My first encounter was the night Norma died –she was in Millay’s bed in an upstairs bedroom. I was with Norma’s dear friend Elizabeth Barnett, who would inherit her role as literary executor. In the middle of the night, Elizabeth and I got into my car and followed the hearse down the hill to the funeral home. A few hours later, sad and exhausted, we drove back to Steepletop, only to find that the strings of Christmas lights surrounding the house were blazing with an array of color, having somehow turned themselves on! Instead of being frightened we were instantly delighted—we knew it was the spirit of Norma, welcoming us home.
A few weeks later, when I returned to the house to discuss Norma’s memorial service with Elizabeth, we heard a loud crash upstairs. When we went to investigate, the wooden bar in Millay’s closet holding the gowns had crashed to the floor. Was it Norma this time, or the poet herself sending us a message? We weren’t sure.
And finally, on the afternoon after Norma’s memorial, I was bidding Elizabeth goodbye on the front porch when the light above me started blinking, slowly at first, and then faster and faster until it went out. “I guess she doesn’t want you to leave,” Elizabeth said with a smile.
ERIKA ROBUCK: Why is preserving the legacy so important to you, and what would you like readers to know about Steepletop?
HOLLY PEPPE: I promised Norma, and then Elizabeth, I would carry on as the next literary executor, a keeper of the flame. I want people to know that Millay’s impressive body of work is of vital importance to the American literary tradition. It was this poet, who was also a playwright, essayist, and short story writer, who infused new life into traditional poetic forms and brought new hope to a generation of youth disillusioned by the political and social upheaval of the First World War.
I also want to introduce readers to her deftly crafted sonnets and lyrics not only addressing typical poetic subjects — love, loss, life, and death and so forth– but also tackling the social issues of the day: political injustice, discrimination, and personal freedom.

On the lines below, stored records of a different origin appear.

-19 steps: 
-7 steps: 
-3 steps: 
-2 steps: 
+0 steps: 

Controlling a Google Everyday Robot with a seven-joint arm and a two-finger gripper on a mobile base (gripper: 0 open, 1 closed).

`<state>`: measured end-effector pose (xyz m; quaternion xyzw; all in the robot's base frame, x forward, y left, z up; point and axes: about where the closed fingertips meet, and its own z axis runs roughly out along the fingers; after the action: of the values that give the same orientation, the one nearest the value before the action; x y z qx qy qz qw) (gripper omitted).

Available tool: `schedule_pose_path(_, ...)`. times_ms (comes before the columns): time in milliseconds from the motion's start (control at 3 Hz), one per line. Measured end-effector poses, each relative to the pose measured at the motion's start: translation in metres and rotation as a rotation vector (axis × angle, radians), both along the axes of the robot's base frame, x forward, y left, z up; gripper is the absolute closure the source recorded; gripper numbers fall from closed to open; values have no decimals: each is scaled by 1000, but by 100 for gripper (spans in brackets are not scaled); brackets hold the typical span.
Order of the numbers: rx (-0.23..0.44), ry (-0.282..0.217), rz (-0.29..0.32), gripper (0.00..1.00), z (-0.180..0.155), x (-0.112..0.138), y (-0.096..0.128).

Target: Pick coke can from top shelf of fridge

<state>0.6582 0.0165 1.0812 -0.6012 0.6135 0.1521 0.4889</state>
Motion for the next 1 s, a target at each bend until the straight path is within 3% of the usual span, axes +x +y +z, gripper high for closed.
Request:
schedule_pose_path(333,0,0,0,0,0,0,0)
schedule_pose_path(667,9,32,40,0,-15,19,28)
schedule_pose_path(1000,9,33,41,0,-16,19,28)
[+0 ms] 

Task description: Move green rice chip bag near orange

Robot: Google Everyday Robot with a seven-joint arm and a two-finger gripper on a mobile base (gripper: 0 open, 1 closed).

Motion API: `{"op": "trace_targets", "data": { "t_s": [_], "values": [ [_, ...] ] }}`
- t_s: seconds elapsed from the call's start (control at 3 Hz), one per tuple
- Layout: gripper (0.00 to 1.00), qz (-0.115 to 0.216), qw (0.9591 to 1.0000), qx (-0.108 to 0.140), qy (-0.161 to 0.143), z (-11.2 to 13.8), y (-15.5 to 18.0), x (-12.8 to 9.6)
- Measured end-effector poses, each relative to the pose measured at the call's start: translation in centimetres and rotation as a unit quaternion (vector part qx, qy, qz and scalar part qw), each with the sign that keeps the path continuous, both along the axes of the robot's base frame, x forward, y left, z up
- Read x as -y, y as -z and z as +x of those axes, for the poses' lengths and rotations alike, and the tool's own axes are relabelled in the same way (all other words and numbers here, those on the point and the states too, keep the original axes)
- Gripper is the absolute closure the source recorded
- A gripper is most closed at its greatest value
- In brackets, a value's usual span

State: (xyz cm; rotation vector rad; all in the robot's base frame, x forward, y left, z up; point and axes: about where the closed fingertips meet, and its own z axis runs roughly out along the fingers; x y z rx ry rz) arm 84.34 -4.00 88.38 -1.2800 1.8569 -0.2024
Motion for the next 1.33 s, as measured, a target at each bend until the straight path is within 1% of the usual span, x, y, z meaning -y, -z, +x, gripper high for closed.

It’s an exciting time in the world of Edna St. Vincent Millay! The Millay Society Board, is intent on preserving the beauty and spirit of Steepletop. On behalf of my fellow Board members, I’d like to invite readers and others to visit this National Historic Landmark, Millay’s beloved country home. There you can walk through the newly restored gardens and rooms in the house where, at every turn, it feels like the poet herself might just walk in the door.